Consider the following code, written in C# just for kicks; the problem is generic to any environment that supports exception handling.
void ObliterateDocument() { try { try { document.DestroyAll(); } finally { document.Close(); document.DestroyExtensions(); document.DestroyPlugins(); } } finally { document.Destroy(); } }
Some time later, you find yourself facing an assertion
failure from document.Destroy()
claiming that you are
destroying the document while there are still active plugins.
But there is your call to document.DestroyPlugins()
,
and it’s in a finally
block, and the whole point
of a finally
block is that there is no way you can
escape without executing it.
So why didn’t document.DestroyPlugins()
execute?
Because your exception handler itself encountered an exception.

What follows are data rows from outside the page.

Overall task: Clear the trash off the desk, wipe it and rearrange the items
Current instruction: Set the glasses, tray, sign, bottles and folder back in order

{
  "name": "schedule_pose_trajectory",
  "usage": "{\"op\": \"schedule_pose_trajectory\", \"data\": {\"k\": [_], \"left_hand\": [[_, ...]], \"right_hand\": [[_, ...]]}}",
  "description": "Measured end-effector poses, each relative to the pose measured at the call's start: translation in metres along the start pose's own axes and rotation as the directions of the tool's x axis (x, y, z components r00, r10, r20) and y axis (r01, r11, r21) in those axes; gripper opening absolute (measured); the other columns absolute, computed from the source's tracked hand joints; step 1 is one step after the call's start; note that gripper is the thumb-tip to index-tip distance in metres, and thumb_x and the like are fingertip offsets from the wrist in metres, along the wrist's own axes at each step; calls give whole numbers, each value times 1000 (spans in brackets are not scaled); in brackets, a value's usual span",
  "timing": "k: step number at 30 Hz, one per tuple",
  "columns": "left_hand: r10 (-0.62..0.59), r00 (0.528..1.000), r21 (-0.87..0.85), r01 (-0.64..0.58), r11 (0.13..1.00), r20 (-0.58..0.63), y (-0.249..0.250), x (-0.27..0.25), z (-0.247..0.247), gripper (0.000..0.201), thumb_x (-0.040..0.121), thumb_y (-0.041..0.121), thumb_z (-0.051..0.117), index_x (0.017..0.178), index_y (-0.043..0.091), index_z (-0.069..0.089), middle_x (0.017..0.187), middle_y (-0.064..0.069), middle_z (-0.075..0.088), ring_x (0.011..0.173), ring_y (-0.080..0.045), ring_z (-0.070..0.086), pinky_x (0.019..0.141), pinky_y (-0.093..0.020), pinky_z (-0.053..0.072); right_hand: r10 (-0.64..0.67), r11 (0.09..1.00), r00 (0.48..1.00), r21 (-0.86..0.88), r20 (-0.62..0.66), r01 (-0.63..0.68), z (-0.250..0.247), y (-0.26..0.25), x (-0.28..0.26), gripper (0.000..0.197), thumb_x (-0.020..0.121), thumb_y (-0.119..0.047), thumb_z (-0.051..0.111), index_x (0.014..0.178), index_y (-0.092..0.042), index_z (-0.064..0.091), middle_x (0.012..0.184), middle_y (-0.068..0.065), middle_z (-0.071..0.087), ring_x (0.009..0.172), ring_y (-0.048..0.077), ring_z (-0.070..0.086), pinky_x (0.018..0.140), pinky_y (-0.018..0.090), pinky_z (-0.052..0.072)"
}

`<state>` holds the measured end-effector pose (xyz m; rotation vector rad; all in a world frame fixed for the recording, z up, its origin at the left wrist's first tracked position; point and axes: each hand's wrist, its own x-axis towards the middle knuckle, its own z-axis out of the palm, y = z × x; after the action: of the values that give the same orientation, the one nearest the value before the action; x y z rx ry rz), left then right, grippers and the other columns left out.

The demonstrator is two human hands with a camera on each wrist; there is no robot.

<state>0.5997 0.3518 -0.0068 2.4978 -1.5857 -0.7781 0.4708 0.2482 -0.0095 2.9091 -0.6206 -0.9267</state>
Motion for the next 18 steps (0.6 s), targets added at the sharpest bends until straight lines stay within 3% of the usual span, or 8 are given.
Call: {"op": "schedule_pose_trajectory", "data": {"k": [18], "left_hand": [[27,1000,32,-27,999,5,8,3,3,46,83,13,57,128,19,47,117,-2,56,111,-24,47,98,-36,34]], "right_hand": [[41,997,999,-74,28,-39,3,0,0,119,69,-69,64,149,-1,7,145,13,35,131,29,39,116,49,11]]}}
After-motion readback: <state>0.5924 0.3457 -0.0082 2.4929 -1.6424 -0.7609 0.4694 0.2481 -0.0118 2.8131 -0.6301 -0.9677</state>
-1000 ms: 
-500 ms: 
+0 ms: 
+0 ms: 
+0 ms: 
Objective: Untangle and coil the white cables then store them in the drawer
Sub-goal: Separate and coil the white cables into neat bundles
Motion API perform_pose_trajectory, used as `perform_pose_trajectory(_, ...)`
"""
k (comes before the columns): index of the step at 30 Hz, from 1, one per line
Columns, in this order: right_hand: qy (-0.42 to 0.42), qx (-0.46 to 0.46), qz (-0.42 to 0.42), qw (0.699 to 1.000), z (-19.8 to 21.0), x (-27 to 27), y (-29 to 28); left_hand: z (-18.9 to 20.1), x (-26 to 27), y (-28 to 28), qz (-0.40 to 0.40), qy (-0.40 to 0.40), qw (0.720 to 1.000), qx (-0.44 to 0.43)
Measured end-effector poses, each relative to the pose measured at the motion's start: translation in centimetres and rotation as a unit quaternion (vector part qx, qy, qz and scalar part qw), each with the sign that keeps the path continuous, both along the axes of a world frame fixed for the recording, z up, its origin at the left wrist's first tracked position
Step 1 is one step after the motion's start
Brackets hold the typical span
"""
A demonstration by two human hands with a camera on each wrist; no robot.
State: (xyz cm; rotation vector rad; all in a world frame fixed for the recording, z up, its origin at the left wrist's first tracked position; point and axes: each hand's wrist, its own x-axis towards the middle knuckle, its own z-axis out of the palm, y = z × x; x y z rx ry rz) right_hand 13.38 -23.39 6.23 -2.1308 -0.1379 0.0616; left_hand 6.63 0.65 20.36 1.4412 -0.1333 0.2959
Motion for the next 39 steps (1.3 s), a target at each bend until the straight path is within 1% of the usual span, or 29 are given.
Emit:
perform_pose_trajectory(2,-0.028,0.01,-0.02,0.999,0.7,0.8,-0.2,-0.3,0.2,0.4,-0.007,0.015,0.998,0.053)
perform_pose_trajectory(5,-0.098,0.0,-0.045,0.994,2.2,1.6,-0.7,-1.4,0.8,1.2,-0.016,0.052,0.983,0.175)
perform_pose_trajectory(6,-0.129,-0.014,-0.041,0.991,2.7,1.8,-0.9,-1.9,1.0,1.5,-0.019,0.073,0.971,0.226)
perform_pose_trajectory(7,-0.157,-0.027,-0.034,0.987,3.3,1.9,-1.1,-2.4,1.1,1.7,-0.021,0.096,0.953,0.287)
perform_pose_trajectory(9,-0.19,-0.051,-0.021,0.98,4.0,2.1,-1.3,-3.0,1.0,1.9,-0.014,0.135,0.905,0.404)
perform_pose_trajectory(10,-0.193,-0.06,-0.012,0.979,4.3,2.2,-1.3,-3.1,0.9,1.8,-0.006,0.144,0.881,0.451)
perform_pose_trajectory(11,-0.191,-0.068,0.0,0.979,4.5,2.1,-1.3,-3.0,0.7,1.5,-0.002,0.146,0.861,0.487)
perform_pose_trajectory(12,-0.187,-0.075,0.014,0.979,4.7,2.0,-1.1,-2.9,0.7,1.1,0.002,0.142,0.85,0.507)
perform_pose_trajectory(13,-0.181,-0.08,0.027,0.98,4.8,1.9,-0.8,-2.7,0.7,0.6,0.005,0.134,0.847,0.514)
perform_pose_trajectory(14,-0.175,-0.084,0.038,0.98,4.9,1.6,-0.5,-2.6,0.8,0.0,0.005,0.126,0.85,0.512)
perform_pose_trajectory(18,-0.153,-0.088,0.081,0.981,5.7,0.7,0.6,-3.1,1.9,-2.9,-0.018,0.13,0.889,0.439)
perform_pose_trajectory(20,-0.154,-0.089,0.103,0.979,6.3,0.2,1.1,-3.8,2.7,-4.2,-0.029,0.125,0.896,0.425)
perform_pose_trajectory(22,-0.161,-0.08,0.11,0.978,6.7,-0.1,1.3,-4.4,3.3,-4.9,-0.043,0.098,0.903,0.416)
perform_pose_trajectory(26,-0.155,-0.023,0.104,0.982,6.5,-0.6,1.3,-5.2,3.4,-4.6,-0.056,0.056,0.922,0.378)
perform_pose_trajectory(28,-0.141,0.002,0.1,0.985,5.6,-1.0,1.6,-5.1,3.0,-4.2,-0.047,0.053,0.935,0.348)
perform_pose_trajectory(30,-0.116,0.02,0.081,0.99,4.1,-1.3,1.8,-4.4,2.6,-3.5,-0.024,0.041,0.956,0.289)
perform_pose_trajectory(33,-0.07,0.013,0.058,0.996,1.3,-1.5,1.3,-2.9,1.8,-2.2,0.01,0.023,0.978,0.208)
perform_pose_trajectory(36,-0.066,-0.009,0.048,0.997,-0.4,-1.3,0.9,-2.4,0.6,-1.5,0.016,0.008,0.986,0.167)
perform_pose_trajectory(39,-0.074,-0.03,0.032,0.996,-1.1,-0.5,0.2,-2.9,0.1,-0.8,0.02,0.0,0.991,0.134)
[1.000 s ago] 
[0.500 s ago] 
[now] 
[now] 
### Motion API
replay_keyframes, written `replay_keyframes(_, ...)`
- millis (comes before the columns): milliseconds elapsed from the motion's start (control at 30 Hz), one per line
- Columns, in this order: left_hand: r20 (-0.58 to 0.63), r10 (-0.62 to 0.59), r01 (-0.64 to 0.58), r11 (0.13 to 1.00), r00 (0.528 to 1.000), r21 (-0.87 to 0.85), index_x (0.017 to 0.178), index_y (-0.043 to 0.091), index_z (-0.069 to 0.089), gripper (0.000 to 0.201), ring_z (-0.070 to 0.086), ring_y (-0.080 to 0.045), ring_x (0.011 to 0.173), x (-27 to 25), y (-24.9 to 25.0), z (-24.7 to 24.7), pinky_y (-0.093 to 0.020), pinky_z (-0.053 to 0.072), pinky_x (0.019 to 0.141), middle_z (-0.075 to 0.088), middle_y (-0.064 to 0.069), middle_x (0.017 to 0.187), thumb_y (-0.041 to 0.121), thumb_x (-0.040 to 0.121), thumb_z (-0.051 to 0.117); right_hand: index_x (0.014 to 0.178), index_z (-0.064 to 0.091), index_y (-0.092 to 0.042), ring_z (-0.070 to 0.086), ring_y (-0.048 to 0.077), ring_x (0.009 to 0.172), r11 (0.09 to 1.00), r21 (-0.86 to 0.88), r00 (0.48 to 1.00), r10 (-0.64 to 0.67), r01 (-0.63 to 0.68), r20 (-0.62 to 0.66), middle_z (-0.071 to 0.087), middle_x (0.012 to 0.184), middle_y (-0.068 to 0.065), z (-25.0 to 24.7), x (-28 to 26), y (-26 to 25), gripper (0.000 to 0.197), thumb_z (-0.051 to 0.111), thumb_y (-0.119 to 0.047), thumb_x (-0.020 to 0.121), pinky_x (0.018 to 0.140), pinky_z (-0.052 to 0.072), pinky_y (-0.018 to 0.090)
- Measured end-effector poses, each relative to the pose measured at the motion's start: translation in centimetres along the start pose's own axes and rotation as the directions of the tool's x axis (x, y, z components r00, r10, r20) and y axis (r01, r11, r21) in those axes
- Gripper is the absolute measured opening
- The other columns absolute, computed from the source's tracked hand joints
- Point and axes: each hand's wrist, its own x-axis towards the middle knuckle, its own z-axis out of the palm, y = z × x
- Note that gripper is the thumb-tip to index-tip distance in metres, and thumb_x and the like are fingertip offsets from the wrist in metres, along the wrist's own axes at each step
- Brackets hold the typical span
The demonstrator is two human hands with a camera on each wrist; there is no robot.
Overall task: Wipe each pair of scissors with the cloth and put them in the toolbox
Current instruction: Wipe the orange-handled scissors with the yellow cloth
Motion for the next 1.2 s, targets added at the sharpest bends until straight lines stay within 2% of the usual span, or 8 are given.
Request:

The exception handler is not active during its own
finally
clause.
As a result,
if an exception is thrown during document.Close()
,
the exception handler search begins at the block
outside the finally
block.
(That the exception handler is not active during its own
finally
clause should be obvious. It would mean
that if an exception were to occur during the finally
clause, the program would go into an infinite loop. And it also
wouldn’t be possible to rethrow a caught exception; your throw
would end up caught by yourself!)
In this case, the exception was caught by some outer caller,
causing the remainder of the first finally
block to be abandoned. The other finally
blocks
do run since they contain the one that died.
(This bug also exists in the proposed alternative to error-checking code posted by an anonymous commenter.)